Auburn’s College of Architecture, Design, and Construction includes the Rural Studio, which I’ve written about many times before, and this Urban Studio. Lining the walls of the hallway are its plans for small towns, districts, and neighborhoods:
This was great – plans for design/usage revitalization for so many Alabama small towns:
From their website:
Setzer and Morgan took the Small Town Design Initiative a step further by helping to found YourTownAlabama, an organization that provides leadership training workshops for citizen leaders across the state. To date, YourTownAlabama has held 16 workshops with more than 500 citizen leaders from 100 towns and counties. The organization’s goal is to cultivate leadership that understands the value of planning, knows where and how to find technical assistance and expertise and has the confidence to take action on a local level.
Through these efforts, Urban Studio maintains its ongoing commitment to work with communities to identify those positive assets that can be the basis of a sound master plan for physical and economic vitality – creating distinctive opportunities for building a higher quality of life, broader prospects in the community and a better place to live.
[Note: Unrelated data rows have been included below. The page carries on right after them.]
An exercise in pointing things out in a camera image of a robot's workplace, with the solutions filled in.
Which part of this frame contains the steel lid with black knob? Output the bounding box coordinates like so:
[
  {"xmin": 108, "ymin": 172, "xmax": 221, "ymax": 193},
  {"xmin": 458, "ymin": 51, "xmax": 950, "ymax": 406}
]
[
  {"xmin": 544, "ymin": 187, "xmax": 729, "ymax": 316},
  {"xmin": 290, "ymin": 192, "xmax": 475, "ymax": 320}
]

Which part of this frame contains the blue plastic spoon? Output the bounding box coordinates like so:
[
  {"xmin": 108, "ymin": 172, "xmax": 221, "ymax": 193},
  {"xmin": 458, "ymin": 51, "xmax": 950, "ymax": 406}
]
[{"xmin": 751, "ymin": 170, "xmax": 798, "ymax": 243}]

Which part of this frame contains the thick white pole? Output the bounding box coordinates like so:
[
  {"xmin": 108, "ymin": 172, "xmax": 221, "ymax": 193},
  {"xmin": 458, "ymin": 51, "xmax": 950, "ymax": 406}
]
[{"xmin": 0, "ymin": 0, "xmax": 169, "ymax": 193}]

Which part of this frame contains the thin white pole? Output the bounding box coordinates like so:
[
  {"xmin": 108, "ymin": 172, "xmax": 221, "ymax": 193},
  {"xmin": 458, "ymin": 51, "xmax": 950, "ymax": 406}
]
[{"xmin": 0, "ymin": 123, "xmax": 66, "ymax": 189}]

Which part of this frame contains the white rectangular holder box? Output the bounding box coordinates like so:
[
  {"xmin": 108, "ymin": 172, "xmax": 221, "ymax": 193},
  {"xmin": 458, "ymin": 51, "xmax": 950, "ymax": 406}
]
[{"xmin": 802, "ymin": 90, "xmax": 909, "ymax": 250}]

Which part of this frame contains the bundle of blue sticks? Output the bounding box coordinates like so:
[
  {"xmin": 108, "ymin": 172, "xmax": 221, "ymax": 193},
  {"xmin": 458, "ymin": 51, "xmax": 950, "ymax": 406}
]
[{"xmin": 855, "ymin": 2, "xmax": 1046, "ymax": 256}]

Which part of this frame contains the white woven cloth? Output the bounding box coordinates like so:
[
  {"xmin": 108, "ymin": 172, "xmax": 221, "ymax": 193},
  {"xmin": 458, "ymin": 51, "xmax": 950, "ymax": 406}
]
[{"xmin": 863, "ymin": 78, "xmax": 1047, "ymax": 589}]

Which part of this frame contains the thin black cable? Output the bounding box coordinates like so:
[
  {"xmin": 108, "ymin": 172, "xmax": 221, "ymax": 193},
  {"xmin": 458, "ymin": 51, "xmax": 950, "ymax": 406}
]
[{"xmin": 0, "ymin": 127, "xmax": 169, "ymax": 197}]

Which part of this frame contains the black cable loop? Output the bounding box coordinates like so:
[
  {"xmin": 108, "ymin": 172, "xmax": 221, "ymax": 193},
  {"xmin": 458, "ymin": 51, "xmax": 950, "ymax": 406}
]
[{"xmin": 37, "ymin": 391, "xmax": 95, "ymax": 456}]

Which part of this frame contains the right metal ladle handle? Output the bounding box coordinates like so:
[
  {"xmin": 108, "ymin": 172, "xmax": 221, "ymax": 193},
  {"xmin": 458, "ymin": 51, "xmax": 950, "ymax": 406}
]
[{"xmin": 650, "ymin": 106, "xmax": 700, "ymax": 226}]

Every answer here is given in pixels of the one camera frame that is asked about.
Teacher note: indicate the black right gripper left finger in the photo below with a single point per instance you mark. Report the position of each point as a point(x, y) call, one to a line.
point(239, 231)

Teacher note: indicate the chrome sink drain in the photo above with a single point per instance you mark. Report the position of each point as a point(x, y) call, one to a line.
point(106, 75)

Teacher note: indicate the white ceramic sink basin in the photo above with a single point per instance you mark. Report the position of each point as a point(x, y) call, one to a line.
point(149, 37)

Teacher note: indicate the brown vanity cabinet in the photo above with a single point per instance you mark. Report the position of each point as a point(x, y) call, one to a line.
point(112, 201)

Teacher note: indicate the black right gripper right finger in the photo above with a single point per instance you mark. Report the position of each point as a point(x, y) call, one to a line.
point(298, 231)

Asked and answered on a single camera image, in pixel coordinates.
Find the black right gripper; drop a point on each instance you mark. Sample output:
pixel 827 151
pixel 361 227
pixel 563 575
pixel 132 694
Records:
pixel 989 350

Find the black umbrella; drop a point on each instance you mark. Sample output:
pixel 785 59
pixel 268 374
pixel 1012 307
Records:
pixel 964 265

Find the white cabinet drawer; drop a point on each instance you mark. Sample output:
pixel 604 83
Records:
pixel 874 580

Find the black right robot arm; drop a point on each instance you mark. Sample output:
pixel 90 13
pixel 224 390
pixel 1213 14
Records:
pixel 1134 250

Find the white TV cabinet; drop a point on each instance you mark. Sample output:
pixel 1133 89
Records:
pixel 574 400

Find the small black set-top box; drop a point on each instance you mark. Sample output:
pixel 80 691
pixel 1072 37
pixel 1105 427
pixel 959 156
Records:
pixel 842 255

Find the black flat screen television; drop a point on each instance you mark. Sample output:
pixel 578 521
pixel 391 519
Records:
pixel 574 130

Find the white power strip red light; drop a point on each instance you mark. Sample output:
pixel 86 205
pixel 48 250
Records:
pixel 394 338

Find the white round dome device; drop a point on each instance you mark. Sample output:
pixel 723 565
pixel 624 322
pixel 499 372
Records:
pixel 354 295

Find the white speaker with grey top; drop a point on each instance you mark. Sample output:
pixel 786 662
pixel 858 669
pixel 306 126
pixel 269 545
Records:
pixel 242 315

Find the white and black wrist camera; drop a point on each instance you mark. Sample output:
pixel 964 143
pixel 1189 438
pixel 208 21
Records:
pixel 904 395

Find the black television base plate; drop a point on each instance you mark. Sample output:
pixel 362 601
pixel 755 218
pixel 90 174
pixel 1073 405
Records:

The Your Town Alabama blog right now has posts about our new governor taking measures to cut the state’s tourism budget in half (there’s an op-ed in the M’ry paper about it here), and that $16M from a BP grant will go to boost gulf coast tourism, as the article states that Alabama was hardest hit by last summer’s BP oil catastrophe.
(Last week, our local grocery store was running a promotion on gas cards — $10 off a $50 card, which brings the price per gallon to under $3, a great deal right now — when I went in, the only cards left were BP cards. The manager was nearby, and I asked if he had any Shell or Chevron/Texaco cards in the back, as I don’t buy BP gas anymore. He laughed and explained that I’m not the only person that’s asked him about that, and that’s why he thinks the BP cards stay around longest.)